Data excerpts

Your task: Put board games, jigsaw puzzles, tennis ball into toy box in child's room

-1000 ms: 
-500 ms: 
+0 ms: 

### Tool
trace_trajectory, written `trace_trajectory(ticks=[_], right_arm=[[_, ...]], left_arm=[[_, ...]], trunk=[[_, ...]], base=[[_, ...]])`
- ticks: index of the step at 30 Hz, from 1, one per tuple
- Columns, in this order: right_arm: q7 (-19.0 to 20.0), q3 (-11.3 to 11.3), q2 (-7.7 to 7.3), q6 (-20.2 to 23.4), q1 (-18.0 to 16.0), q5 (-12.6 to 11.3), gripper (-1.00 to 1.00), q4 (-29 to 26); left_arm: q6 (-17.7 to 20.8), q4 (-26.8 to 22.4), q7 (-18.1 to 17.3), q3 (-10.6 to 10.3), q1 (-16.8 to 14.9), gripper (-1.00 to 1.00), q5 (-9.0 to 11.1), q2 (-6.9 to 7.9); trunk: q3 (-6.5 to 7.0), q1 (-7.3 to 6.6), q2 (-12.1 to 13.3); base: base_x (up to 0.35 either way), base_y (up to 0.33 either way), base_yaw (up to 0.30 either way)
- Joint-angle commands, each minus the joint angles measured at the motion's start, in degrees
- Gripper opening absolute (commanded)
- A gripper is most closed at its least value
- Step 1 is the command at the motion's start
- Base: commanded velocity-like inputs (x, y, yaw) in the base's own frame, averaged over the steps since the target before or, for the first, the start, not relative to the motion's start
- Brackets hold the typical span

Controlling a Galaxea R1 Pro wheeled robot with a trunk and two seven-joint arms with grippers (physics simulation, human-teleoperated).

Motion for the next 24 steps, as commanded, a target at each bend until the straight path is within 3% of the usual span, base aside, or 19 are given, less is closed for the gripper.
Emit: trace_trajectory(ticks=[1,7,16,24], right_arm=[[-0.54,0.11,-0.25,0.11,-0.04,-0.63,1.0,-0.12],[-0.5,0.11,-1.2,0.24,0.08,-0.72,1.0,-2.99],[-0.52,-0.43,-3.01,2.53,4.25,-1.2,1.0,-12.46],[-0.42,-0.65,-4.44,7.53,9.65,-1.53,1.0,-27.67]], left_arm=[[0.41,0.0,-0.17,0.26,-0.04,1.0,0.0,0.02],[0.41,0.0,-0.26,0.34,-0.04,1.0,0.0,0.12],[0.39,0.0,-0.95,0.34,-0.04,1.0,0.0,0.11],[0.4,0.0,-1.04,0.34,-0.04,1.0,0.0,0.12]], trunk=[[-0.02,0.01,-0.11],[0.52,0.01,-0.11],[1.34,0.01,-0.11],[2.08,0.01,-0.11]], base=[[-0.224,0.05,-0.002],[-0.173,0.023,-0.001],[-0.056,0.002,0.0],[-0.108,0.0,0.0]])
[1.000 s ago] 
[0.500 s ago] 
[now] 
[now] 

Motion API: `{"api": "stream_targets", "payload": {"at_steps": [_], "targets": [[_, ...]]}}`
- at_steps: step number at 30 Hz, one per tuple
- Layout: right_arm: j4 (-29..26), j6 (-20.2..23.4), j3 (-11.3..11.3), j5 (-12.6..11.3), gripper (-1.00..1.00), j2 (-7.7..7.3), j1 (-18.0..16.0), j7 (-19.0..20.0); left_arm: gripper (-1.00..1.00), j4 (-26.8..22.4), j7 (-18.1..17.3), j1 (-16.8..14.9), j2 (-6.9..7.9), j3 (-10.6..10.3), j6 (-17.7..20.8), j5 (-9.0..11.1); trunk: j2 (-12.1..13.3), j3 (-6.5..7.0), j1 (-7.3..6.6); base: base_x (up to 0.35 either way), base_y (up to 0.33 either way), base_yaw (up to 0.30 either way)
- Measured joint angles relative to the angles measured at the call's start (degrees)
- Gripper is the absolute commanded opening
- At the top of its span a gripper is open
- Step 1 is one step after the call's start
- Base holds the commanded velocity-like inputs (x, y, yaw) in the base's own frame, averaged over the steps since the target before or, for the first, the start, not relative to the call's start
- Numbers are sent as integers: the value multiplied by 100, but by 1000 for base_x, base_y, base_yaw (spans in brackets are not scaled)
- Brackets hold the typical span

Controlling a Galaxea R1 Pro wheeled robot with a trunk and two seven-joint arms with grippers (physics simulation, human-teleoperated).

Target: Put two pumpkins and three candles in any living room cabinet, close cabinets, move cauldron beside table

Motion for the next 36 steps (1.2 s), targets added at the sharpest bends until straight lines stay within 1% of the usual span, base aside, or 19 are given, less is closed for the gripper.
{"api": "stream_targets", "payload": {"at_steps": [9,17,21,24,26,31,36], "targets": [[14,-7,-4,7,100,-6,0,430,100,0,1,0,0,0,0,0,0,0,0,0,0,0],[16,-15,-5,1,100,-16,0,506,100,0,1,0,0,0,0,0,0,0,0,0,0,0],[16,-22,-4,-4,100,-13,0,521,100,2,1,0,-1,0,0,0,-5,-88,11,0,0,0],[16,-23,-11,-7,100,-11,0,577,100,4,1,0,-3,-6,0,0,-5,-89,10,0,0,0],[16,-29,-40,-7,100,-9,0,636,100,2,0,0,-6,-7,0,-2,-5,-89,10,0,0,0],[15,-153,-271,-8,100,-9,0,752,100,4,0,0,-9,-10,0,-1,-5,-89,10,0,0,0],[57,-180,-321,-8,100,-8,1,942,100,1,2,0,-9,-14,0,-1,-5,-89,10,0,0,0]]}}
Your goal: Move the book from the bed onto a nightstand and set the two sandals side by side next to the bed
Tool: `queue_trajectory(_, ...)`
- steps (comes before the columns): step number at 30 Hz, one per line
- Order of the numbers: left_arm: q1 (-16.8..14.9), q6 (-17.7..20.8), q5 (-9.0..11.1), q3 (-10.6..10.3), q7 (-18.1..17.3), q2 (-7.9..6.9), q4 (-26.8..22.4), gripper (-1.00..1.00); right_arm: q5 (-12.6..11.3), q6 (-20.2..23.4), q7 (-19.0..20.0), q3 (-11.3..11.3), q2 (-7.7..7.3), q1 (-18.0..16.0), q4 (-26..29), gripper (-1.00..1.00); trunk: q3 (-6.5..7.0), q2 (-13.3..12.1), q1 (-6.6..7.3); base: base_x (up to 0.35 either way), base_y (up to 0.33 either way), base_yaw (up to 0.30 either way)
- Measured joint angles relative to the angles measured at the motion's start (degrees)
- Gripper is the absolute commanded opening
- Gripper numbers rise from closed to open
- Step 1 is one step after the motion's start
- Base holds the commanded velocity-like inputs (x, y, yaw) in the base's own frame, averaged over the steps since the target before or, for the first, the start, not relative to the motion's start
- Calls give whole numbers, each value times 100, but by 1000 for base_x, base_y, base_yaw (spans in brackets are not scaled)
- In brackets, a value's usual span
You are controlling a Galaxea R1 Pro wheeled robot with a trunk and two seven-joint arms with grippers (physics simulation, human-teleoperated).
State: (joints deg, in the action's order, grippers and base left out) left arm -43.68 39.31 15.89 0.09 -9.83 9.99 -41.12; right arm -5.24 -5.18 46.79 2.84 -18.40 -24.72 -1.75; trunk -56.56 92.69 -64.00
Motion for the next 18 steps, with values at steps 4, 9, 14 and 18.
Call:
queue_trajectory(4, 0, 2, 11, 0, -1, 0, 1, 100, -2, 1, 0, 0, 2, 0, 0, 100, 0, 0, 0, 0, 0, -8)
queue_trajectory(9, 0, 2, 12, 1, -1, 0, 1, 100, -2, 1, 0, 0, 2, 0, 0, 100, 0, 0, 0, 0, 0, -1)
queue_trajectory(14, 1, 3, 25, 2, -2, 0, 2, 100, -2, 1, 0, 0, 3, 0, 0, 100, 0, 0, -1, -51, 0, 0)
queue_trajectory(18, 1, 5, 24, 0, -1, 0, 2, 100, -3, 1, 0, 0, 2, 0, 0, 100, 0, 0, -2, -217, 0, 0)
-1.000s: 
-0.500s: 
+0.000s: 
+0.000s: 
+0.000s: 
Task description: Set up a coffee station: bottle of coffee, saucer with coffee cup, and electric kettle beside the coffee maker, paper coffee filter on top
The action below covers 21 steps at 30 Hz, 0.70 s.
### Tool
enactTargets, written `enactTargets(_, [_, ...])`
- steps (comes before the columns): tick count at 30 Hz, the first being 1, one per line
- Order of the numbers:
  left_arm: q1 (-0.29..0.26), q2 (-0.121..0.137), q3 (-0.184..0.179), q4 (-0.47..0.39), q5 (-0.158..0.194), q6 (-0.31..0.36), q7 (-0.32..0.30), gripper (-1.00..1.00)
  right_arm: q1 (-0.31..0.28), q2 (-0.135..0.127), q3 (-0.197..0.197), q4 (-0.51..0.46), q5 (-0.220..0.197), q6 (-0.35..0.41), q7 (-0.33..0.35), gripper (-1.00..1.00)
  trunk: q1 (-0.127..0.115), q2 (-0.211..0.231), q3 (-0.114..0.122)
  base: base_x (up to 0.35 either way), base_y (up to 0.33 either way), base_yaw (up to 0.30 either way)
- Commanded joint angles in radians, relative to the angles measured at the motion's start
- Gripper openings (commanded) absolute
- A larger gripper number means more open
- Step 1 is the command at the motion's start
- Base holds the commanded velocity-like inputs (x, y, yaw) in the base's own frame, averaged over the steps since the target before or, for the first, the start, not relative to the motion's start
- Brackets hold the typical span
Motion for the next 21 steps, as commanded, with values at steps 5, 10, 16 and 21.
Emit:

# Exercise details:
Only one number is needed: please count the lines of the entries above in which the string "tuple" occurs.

# Response:
2